Exercise requirements —
Please copy out every line in the entries that includes the word "names".

Stored items —
----
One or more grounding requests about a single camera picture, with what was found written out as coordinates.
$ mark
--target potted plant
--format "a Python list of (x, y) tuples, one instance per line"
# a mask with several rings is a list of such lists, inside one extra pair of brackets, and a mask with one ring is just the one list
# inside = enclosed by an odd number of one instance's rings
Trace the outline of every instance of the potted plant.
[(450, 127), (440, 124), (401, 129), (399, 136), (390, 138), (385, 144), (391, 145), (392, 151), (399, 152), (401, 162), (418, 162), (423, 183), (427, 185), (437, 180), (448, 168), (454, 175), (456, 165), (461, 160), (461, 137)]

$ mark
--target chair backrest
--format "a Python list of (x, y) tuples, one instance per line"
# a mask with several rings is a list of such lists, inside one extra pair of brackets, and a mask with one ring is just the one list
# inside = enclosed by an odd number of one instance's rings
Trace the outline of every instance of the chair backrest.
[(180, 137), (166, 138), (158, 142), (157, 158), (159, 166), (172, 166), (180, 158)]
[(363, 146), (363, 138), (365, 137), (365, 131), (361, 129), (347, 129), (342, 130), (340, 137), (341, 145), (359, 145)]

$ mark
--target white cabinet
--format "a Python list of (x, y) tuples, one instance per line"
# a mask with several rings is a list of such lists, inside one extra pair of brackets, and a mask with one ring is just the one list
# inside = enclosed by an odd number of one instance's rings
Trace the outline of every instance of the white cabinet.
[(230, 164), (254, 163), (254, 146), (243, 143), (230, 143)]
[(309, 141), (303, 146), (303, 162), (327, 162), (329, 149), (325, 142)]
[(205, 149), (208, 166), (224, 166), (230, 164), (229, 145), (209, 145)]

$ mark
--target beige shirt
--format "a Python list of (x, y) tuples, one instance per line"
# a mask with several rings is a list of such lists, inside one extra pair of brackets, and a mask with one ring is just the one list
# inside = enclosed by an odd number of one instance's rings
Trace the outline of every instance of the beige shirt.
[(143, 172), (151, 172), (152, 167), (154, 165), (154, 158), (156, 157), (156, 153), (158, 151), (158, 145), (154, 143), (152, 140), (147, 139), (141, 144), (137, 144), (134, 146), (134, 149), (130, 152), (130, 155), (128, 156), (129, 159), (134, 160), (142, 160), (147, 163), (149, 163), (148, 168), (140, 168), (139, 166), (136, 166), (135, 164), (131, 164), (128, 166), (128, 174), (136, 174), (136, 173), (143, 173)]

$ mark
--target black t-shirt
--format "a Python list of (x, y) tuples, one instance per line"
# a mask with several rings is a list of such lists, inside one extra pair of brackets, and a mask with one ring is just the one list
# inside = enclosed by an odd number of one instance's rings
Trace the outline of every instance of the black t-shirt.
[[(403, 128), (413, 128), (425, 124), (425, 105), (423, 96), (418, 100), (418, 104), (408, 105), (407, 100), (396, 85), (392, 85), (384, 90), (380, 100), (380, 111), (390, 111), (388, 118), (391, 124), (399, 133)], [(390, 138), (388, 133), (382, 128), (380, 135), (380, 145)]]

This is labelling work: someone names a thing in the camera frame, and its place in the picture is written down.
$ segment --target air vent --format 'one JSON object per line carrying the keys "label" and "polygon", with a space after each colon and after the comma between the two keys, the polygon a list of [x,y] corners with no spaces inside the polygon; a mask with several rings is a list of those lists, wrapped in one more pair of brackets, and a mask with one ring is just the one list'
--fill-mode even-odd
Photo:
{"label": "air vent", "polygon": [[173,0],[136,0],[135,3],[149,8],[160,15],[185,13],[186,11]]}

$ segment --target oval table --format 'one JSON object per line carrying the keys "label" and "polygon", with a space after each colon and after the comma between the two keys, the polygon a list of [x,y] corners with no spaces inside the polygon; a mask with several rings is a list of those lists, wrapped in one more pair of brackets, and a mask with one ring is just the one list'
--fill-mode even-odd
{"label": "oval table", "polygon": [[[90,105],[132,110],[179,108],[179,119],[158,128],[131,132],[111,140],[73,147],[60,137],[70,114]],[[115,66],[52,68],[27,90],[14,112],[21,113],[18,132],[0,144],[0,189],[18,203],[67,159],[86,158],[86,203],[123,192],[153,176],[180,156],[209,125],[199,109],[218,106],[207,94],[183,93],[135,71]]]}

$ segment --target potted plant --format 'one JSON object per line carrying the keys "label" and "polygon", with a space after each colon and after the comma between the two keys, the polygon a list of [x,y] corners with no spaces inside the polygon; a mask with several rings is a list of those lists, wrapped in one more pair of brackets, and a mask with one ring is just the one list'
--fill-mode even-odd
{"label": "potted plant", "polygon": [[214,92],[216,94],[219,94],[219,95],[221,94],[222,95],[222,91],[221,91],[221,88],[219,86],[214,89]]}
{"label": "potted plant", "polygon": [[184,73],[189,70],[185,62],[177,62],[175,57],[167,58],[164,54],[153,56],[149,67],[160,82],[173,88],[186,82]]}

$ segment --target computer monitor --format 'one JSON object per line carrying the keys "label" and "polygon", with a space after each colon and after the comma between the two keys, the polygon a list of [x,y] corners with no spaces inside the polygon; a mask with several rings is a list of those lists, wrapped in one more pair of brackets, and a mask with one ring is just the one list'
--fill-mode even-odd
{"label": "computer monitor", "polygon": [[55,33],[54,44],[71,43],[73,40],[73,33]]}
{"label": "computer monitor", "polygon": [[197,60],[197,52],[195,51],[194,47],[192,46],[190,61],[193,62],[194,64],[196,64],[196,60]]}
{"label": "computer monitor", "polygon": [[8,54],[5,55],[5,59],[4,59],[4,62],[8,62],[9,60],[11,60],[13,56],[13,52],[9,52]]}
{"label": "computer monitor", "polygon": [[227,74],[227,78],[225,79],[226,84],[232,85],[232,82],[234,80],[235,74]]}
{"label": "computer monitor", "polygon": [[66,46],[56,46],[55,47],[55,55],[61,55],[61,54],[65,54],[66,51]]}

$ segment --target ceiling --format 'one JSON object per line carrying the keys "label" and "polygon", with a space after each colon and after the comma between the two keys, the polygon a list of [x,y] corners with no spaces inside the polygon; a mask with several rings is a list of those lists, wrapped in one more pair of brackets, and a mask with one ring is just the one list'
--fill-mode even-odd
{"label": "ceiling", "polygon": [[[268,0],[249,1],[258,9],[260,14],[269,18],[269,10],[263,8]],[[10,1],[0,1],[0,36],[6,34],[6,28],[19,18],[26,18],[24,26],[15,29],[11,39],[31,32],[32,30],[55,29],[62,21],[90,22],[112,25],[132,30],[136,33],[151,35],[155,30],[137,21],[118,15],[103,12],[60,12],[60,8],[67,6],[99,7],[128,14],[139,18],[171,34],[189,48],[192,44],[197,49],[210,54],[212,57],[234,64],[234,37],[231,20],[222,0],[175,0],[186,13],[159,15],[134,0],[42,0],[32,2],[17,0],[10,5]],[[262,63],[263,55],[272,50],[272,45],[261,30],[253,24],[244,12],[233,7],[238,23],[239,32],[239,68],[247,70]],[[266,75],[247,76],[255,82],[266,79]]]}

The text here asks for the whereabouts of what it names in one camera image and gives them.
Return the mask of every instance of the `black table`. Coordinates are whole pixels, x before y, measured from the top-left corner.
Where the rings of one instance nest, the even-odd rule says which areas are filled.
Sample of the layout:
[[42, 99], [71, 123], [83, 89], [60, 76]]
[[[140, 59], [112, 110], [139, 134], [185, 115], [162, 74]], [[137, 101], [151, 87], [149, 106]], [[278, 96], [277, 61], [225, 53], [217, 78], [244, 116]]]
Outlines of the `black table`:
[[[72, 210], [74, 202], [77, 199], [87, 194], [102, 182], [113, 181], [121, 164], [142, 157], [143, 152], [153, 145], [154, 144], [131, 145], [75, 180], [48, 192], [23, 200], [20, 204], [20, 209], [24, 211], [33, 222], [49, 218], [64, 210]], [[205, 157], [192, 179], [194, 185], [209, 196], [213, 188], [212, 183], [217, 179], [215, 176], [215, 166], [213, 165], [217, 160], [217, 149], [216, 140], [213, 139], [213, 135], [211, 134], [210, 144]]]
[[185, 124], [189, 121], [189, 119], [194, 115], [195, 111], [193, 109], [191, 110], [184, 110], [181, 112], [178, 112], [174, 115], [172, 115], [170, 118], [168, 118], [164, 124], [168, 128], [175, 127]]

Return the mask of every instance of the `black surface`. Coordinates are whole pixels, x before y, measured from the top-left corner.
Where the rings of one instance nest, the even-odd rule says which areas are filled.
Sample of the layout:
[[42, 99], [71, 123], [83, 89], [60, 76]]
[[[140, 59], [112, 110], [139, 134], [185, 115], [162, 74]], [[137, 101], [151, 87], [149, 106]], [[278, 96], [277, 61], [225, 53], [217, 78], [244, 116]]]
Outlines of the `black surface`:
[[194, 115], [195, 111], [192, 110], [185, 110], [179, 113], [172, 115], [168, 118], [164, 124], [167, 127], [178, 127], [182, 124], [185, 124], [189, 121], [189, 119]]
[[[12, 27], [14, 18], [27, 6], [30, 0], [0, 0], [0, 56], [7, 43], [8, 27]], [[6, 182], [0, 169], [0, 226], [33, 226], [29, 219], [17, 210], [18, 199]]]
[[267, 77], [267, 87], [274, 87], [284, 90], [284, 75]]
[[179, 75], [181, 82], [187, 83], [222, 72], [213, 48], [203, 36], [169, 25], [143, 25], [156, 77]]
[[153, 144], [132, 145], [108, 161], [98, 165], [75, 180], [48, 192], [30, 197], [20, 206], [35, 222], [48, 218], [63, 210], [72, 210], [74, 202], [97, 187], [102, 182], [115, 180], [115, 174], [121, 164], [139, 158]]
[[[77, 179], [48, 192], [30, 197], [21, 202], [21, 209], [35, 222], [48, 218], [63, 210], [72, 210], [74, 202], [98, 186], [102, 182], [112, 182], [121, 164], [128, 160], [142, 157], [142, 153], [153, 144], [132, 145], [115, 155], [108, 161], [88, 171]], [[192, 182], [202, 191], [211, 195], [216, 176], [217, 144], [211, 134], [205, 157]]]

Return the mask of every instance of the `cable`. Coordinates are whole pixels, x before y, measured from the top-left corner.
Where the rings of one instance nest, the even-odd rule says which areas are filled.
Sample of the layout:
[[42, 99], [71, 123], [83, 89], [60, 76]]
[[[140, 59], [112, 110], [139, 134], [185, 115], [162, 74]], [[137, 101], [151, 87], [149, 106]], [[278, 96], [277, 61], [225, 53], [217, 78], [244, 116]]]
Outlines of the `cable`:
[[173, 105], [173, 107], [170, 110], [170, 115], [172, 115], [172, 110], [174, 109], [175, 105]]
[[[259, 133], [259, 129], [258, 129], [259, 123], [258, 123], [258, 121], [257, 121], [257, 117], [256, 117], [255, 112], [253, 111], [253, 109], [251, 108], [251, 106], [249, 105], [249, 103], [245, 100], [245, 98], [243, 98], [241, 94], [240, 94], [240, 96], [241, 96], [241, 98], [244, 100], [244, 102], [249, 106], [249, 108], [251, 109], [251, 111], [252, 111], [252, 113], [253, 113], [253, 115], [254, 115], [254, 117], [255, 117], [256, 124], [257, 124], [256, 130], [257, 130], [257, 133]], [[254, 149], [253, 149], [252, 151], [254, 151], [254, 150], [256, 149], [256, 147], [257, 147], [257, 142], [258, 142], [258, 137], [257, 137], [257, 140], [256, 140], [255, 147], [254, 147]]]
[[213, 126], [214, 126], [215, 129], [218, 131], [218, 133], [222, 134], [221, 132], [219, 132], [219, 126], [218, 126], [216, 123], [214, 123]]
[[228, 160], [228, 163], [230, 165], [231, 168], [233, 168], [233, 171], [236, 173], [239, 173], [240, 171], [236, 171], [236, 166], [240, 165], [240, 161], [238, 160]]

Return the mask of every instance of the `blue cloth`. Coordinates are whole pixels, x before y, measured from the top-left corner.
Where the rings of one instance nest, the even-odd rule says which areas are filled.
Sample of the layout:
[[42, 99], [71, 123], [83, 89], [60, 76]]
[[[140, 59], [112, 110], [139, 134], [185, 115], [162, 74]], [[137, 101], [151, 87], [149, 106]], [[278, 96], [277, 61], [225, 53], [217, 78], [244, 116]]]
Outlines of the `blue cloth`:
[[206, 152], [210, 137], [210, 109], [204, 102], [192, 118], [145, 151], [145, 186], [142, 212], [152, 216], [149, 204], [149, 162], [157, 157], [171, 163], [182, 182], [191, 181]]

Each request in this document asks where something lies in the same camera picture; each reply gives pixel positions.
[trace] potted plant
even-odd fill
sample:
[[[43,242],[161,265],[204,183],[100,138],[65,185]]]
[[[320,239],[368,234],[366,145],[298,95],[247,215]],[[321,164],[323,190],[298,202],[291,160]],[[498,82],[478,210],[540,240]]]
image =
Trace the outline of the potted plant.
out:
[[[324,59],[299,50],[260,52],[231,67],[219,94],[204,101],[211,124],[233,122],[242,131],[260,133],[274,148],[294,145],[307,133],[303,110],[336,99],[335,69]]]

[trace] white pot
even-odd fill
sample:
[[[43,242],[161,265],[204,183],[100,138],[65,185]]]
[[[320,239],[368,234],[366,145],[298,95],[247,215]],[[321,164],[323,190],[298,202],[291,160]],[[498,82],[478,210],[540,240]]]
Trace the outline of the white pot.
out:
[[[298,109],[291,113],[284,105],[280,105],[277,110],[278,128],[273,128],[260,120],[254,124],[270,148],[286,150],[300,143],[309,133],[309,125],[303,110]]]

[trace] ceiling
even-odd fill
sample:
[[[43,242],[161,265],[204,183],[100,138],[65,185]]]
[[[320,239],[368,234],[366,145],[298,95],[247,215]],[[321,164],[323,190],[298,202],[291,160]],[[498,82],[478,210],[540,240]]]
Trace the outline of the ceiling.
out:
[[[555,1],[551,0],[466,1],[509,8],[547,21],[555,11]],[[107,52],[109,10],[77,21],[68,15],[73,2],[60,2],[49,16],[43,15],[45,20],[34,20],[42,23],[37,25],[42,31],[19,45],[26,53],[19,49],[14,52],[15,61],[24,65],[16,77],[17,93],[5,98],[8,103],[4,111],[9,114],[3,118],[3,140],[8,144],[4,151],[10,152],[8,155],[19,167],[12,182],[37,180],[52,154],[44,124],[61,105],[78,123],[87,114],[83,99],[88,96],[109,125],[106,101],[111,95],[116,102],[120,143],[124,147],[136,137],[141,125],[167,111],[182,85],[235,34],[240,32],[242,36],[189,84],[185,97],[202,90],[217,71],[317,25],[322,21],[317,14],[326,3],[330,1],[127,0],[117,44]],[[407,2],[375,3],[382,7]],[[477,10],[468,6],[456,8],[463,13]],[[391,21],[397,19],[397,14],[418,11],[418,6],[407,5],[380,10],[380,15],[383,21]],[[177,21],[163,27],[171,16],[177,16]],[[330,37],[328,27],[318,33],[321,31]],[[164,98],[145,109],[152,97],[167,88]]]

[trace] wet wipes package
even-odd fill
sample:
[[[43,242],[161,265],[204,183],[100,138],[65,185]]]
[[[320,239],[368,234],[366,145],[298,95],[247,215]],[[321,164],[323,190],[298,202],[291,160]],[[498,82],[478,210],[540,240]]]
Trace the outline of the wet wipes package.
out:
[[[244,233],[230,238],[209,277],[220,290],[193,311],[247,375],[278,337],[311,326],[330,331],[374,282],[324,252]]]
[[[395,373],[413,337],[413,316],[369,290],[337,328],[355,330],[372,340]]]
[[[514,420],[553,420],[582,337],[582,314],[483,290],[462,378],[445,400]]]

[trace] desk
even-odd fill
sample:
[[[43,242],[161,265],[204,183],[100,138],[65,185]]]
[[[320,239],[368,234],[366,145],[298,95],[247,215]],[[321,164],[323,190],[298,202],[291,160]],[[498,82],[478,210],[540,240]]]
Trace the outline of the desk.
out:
----
Solution for this problem —
This is labelling work: someone names a thing in the camera frame, and its place in the picture is written down.
The text here asks for the whereabouts of what it names in one camera image and gives them.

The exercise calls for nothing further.